---------- Records supplied ----------

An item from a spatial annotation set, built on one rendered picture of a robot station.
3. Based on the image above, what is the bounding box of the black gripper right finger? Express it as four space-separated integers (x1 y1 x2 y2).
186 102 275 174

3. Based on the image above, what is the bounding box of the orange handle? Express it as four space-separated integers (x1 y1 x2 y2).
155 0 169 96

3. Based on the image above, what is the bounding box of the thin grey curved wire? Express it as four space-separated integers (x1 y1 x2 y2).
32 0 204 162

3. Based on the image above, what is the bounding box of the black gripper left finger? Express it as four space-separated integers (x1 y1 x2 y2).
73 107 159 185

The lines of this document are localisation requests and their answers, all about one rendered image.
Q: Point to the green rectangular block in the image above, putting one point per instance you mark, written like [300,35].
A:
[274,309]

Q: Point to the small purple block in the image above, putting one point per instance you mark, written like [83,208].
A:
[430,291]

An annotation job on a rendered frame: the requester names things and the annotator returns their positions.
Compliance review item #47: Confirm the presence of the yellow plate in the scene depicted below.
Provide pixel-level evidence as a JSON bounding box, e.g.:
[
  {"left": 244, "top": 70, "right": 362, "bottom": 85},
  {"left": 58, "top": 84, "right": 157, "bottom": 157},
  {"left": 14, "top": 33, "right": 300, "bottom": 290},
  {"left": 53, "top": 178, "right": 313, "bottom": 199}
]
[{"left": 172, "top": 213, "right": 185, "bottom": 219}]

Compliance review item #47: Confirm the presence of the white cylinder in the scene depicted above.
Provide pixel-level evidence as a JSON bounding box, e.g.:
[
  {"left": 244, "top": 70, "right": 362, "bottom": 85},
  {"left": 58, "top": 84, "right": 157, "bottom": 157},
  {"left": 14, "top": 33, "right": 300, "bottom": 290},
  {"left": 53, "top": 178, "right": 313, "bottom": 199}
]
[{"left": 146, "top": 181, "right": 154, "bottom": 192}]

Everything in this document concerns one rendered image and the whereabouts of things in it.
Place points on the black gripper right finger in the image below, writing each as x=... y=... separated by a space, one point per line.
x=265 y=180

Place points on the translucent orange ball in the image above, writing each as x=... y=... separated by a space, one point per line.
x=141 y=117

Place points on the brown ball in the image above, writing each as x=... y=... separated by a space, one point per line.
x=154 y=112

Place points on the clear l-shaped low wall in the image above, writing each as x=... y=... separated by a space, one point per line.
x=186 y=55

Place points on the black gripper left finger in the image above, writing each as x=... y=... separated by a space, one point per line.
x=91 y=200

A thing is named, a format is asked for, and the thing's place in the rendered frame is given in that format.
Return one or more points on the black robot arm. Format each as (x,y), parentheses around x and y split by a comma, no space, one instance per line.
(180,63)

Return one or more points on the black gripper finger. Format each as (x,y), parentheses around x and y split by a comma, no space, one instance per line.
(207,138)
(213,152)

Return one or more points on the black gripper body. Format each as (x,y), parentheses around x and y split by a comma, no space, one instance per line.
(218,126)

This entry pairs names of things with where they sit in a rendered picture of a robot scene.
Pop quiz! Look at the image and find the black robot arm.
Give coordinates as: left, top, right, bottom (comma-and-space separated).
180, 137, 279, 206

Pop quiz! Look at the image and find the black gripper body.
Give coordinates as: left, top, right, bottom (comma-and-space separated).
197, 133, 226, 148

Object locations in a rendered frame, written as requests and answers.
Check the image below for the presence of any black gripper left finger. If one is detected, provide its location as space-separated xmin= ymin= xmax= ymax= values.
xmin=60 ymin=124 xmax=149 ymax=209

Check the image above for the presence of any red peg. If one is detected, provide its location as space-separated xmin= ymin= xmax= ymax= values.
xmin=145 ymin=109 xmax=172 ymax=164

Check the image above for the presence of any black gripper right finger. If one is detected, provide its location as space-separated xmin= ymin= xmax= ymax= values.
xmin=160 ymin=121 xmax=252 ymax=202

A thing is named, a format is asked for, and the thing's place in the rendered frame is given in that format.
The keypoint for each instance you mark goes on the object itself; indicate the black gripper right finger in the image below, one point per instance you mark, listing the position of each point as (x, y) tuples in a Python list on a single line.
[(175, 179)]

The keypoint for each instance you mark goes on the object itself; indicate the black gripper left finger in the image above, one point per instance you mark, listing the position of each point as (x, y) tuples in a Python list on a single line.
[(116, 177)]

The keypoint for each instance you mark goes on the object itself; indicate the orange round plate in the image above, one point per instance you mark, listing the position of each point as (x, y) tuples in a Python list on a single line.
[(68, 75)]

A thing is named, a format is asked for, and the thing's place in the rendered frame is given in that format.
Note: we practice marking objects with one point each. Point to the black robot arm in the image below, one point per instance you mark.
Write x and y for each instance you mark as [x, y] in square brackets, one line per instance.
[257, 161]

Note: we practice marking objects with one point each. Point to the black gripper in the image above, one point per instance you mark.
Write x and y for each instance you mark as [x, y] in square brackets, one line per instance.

----------

Print only the lines from the top of the data above down to the line holding "An annotation job", inclusive.

## Output of the task
An item from a spatial annotation set, built on one rendered picture of a robot station.
3. Based on the image above, what is the bounding box of the black gripper right finger? Express it as four space-separated integers (x1 y1 x2 y2).
186 102 275 174

3. Based on the image above, what is the bounding box of the orange handle? Express it as four space-separated integers (x1 y1 x2 y2).
155 0 169 96

3. Based on the image above, what is the bounding box of the thin grey curved wire? Express it as four space-separated integers (x1 y1 x2 y2).
32 0 204 162

3. Based on the image above, what is the bounding box of the black gripper left finger? Express it as four space-separated integers (x1 y1 x2 y2).
73 107 159 185

The lines of this document are localisation requests and their answers, all about one rendered image.
Q: Point to the green rectangular block in the image above, putting one point per instance you mark, written like [300,35].
A:
[274,309]

Q: Point to the small purple block in the image above, putting one point per instance you mark, written like [83,208].
A:
[430,291]

An annotation job on a rendered frame: the requester names things and the annotator returns their positions.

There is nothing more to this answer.